Required work:
Your answer must repeat the full listing, line for line.

━━━ Available data

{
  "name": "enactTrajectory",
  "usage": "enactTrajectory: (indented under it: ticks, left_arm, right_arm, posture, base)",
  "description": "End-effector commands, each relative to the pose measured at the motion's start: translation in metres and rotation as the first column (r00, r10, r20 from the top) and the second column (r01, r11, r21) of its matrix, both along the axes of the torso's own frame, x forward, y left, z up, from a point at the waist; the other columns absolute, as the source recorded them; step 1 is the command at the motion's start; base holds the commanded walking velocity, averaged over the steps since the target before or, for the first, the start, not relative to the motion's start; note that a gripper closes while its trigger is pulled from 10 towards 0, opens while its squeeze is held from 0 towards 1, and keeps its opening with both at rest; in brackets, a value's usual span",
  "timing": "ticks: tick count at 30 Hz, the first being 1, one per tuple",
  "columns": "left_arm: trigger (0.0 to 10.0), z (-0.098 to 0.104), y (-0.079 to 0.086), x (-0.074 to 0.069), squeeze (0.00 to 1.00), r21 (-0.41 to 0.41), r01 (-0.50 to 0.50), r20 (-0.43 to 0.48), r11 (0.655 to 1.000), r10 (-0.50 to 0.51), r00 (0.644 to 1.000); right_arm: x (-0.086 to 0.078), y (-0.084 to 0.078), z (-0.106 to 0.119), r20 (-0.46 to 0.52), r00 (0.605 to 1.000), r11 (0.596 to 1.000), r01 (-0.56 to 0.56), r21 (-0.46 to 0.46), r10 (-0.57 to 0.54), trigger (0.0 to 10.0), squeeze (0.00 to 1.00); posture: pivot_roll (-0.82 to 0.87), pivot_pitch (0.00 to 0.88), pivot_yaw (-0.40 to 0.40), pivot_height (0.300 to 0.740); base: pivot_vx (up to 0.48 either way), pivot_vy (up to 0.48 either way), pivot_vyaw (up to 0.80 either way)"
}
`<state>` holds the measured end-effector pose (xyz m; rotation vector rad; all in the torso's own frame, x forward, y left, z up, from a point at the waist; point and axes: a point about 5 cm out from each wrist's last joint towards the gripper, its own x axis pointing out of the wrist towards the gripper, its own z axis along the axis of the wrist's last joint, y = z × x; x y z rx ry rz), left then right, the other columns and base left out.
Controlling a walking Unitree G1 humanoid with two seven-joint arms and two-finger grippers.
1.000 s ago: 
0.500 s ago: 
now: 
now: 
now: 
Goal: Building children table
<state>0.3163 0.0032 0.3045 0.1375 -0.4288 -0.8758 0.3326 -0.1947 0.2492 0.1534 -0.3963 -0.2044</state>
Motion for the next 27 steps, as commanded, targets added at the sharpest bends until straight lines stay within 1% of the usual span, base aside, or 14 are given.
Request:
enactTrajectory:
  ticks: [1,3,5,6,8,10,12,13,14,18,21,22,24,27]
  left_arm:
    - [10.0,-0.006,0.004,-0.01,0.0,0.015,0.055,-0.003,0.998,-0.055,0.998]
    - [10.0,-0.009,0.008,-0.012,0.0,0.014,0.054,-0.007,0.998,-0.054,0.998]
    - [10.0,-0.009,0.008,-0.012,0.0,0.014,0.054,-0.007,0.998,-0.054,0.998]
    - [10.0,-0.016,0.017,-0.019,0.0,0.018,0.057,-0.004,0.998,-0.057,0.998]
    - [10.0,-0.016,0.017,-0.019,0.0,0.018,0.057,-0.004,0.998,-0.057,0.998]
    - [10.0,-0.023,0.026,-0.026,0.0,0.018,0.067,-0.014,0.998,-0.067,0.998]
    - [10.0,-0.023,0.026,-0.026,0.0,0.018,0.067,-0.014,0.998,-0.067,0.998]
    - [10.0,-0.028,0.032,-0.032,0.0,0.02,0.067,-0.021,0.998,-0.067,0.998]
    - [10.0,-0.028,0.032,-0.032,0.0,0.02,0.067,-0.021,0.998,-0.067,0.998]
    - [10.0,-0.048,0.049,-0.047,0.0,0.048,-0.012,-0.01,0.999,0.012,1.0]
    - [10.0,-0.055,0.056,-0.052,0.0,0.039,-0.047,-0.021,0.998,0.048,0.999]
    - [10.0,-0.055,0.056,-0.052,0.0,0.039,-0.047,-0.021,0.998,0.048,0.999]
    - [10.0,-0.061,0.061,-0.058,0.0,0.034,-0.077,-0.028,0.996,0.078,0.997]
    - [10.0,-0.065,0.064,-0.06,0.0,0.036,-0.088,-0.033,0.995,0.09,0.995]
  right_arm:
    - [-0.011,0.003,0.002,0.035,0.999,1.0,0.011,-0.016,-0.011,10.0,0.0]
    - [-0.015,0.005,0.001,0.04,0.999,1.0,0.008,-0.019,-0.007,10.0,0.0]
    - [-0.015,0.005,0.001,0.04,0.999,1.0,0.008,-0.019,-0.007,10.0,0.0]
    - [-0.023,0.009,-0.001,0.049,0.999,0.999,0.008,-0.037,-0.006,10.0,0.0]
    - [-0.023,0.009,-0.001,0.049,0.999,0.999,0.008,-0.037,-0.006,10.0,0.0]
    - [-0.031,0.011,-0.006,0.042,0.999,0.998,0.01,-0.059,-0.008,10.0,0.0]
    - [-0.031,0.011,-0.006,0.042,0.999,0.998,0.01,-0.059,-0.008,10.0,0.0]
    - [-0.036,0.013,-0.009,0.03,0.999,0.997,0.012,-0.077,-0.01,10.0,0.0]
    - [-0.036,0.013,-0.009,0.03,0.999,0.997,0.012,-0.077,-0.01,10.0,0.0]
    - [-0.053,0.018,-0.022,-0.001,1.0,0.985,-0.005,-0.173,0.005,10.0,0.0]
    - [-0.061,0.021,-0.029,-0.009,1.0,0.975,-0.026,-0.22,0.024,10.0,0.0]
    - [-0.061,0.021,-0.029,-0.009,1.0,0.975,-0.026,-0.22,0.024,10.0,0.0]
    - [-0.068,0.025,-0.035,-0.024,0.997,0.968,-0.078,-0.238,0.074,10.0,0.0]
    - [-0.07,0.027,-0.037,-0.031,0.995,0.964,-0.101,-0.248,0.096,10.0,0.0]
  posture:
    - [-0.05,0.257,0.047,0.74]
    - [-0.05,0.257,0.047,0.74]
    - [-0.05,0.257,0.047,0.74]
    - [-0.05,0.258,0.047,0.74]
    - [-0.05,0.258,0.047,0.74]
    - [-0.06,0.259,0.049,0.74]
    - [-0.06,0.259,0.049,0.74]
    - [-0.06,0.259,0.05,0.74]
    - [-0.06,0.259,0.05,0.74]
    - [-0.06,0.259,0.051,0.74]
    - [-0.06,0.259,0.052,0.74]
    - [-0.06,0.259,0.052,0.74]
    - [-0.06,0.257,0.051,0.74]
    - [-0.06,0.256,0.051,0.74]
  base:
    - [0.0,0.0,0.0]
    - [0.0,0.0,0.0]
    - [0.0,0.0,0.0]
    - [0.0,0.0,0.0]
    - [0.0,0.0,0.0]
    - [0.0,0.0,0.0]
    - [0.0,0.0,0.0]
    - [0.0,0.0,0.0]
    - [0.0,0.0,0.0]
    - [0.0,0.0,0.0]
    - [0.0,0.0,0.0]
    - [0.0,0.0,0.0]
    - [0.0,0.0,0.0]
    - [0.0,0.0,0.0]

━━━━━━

Written reply:
{
  "name": "enactTrajectory",
  "usage": "enactTrajectory: (indented under it: ticks, left_arm, right_arm, posture, base)",
  "description": "End-effector commands, each relative to the pose measured at the motion's start: translation in metres and rotation as the first column (r00, r10, r20 from the top) and the second column (r01, r11, r21) of its matrix, both along the axes of the torso's own frame, x forward, y left, z up, from a point at the waist; the other columns absolute, as the source recorded them; step 1 is the command at the motion's start; base holds the commanded walking velocity, averaged over the steps since the target before or, for the first, the start, not relative to the motion's start; note that a gripper closes while its trigger is pulled from 10 towards 0, opens while its squeeze is held from 0 towards 1, and keeps its opening with both at rest; in brackets, a value's usual span",
  "timing": "ticks: tick count at 30 Hz, the first being 1, one per tuple",
  "columns": "left_arm: trigger (0.0 to 10.0), z (-0.098 to 0.104), y (-0.079 to 0.086), x (-0.074 to 0.069), squeeze (0.00 to 1.00), r21 (-0.41 to 0.41), r01 (-0.50 to 0.50), r20 (-0.43 to 0.48), r11 (0.655 to 1.000), r10 (-0.50 to 0.51), r00 (0.644 to 1.000); right_arm: x (-0.086 to 0.078), y (-0.084 to 0.078), z (-0.106 to 0.119), r20 (-0.46 to 0.52), r00 (0.605 to 1.000), r11 (0.596 to 1.000), r01 (-0.56 to 0.56), r21 (-0.46 to 0.46), r10 (-0.57 to 0.54), trigger (0.0 to 10.0), squeeze (0.00 to 1.00); posture: pivot_roll (-0.82 to 0.87), pivot_pitch (0.00 to 0.88), pivot_yaw (-0.40 to 0.40), pivot_height (0.300 to 0.740); base: pivot_vx (up to 0.48 either way), pivot_vy (up to 0.48 either way), pivot_vyaw (up to 0.80 either way)"
}
`<state>` holds the measured end-effector pose (xyz m; rotation vector rad; all in the torso's own frame, x forward, y left, z up, from a point at the waist; point and axes: a point about 5 cm out from each wrist's last joint towards the gripper, its own x axis pointing out of the wrist towards the gripper, its own z axis along the axis of the wrist's last joint, y = z × x; x y z rx ry rz), left then right, the other columns and base left out.
Controlling a walking Unitree G1 humanoid with two seven-joint arms and two-finger grippers.
1.000 s ago: 
0.500 s ago: 
now: 
now: 
now: 
Goal: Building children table
<state>0.3163 0.0032 0.3045 0.1375 -0.4288 -0.8758 0.3326 -0.1947 0.2492 0.1534 -0.3963 -0.2044</state>
Motion for the next 27 steps, as commanded, targets added at the sharpest bends until straight lines stay within 1% of the usual span, base aside, or 14 are given.
Request:
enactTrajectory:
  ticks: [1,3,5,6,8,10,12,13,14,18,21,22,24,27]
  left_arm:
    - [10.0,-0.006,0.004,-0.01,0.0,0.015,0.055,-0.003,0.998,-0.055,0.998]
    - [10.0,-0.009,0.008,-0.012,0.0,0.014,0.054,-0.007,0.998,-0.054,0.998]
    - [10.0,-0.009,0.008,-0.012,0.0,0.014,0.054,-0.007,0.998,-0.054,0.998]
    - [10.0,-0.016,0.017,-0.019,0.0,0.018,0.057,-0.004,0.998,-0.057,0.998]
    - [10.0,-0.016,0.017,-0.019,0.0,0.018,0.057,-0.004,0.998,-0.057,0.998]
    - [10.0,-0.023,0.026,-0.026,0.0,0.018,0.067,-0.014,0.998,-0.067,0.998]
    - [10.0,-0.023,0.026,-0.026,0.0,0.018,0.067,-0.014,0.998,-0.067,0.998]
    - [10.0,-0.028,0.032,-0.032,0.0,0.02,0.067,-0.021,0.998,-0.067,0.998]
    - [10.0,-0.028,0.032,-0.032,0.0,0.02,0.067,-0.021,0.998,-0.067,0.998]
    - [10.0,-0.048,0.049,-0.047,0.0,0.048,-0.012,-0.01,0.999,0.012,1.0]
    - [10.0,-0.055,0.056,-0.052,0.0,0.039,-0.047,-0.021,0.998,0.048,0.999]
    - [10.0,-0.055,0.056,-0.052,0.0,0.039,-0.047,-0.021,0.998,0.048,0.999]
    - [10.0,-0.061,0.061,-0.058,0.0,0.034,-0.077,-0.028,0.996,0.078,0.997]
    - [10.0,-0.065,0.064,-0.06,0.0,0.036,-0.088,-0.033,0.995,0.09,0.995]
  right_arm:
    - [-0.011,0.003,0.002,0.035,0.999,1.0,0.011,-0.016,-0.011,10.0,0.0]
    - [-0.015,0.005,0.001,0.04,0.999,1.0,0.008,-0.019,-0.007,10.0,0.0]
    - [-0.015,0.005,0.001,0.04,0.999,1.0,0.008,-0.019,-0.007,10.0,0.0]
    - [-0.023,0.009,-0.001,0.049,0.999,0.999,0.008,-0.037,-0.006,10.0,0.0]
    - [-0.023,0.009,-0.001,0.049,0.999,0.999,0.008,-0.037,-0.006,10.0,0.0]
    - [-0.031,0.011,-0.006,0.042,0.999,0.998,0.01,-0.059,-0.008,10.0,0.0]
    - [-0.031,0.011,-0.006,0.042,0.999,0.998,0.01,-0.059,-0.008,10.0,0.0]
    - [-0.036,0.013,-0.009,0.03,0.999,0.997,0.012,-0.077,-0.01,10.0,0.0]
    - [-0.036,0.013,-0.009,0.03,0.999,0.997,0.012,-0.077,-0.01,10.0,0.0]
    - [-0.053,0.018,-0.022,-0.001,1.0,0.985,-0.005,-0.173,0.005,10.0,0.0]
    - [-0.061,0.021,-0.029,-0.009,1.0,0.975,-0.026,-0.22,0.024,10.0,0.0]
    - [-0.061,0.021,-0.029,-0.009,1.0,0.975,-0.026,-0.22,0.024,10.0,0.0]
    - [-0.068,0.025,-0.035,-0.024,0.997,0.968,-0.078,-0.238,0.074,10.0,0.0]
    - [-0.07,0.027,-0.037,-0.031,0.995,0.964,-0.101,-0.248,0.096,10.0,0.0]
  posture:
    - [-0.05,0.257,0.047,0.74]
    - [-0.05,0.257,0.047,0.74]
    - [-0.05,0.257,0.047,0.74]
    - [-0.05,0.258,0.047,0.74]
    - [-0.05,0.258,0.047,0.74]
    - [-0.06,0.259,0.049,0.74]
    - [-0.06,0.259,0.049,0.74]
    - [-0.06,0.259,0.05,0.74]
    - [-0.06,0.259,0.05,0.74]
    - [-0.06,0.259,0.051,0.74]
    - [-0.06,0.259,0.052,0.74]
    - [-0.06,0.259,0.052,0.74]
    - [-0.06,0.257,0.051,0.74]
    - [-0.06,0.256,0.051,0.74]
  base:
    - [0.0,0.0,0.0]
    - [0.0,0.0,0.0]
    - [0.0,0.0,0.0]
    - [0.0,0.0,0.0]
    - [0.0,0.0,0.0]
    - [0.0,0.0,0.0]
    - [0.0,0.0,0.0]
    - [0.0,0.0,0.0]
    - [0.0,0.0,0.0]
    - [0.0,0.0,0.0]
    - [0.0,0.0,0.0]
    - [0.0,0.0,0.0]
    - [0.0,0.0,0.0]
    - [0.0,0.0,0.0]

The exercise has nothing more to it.